Did someone professionally design this job or is this a random installation?


----------



## Bob Badger (Apr 19, 2009)

MDShunk said:


> I'd rather favor getting the makeup air from a roof penetration.


Agreed, right in the generator room if at possible. Bring the air in where it is needed no need to condition the supply air so what if the generator room gets cold or hot while in operation. (Of course you may need to consider freezing pipes if it is a real cold area.)

I used to work in a 6 story coffee factory and until they addressed the make up air for all their exhaust fans there would be times you could barely open swinging doors to the outside and once you did it was like a hurricane.


----------



## micromind (Aug 11, 2007)

I agree with the tech on both items. 

It doesn't take much restriction to cause the radiator airflow to be reduced to the point of overheating.

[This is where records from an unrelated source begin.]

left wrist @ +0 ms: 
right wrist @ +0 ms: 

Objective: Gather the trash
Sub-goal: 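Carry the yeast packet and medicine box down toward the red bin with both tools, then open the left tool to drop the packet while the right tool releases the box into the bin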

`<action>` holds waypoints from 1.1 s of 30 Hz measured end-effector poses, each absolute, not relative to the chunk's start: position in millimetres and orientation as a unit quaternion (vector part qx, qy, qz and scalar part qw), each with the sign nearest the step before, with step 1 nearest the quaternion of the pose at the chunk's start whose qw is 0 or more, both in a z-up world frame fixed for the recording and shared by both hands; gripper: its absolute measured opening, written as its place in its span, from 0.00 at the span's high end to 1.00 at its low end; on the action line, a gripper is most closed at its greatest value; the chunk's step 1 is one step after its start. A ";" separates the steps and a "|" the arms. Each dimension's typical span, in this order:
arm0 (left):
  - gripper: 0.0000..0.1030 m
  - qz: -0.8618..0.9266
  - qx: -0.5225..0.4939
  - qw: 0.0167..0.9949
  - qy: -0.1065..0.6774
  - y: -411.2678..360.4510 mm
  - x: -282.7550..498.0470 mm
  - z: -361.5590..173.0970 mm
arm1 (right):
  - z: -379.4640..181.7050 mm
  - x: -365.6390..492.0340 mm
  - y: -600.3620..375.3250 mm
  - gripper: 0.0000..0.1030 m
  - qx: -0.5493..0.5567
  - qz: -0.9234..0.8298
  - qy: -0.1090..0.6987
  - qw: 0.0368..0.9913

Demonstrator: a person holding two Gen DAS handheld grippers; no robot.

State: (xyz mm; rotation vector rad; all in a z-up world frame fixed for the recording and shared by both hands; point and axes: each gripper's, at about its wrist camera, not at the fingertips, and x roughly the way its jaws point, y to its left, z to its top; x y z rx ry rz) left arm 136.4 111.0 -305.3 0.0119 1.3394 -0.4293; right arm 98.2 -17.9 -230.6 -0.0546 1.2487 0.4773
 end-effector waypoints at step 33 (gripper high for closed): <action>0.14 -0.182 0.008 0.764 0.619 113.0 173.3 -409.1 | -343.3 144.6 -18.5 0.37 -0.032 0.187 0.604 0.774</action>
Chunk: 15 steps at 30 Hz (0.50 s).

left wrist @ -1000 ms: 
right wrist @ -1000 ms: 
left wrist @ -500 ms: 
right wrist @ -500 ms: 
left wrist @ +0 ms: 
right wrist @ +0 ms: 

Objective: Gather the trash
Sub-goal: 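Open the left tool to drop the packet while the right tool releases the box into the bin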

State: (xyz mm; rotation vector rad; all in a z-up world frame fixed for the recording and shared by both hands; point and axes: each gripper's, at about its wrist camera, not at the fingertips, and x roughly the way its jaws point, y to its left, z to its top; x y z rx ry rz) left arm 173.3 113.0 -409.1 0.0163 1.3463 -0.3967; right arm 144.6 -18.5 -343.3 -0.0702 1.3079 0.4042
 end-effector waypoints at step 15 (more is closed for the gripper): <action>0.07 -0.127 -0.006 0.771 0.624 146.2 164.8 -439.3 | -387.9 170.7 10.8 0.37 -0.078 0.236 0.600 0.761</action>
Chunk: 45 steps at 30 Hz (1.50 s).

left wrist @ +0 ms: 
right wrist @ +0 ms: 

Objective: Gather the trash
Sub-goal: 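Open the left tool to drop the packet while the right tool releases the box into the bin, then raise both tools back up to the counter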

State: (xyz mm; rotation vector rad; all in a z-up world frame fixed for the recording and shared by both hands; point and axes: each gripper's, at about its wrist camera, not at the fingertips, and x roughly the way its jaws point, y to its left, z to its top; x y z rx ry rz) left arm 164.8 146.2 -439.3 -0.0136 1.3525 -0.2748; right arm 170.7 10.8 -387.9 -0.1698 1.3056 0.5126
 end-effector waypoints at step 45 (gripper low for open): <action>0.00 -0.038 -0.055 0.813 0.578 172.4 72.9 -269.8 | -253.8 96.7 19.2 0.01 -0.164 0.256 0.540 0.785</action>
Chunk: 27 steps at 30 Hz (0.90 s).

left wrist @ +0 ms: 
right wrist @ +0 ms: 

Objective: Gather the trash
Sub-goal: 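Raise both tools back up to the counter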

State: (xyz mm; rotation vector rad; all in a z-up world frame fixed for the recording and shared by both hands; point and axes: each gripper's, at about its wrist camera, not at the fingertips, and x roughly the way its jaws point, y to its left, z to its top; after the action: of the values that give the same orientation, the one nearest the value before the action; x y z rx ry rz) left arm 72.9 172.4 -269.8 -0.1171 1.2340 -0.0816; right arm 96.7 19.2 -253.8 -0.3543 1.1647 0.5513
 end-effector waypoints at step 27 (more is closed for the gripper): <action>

If the exhaust of a 500KW gen is indeed 4", that would likely be an even larger problem. In my experience, 6" is on the small side, 8" would be more normal, especially if the pipe is longer than a few feet. Most of the 500s I work with have two turbos, each one has a 5" or 6" exhaust. 

Rob


----------



## william1978 (Sep 21, 2008)

Bob Badger said:


> I used to work in a 6 story coffee factory and until they addressed the make up air for all their exhaust fans there would be times you could barely open swinging doors to the outside and once you did it was like a hurricane.


 That reminds me of a job we did that had a 275KW generator that would do the same thing you could not open the door when it was running. When we did startup on it the start up guy left the room and he could not open it back up it took 4 of us to open it.:laughing:


----------



## Tuckahoe Sparkplug (Oct 3, 2008)

jrannis said:


> Did someone professionally design this job or is this a random installation?


No, not a random installation. It's a very large facility designed by a major engineering firm and the emergency power layout was part of that design. The insect screen that was installed over the intake vent was probably installed after initial construction, and I don't know who was responsible for installation of the generators exhaust system. The facility interior temperatures, humidity, and pressures are closely controlled because they will affect product and the air flow involved with running the generator has not caused issues. I suspect the area of the plant adjacent to the generator room, which is walled off from production areas, has roof intakes. 
I did get some good information for consideration, though, and I appreciate the input. :thumbsup:


----------



## sparky.jp (May 1, 2009)

In my job I work with EG rooms, and there are specific formulas for intake and exhaust air openings (I'm an EE but I get involved in a lot of design reviews where I am looking at the entire design not just the wiring). In general, the air intake opening should be 2 - 2.5 times the area of the exhaust opening.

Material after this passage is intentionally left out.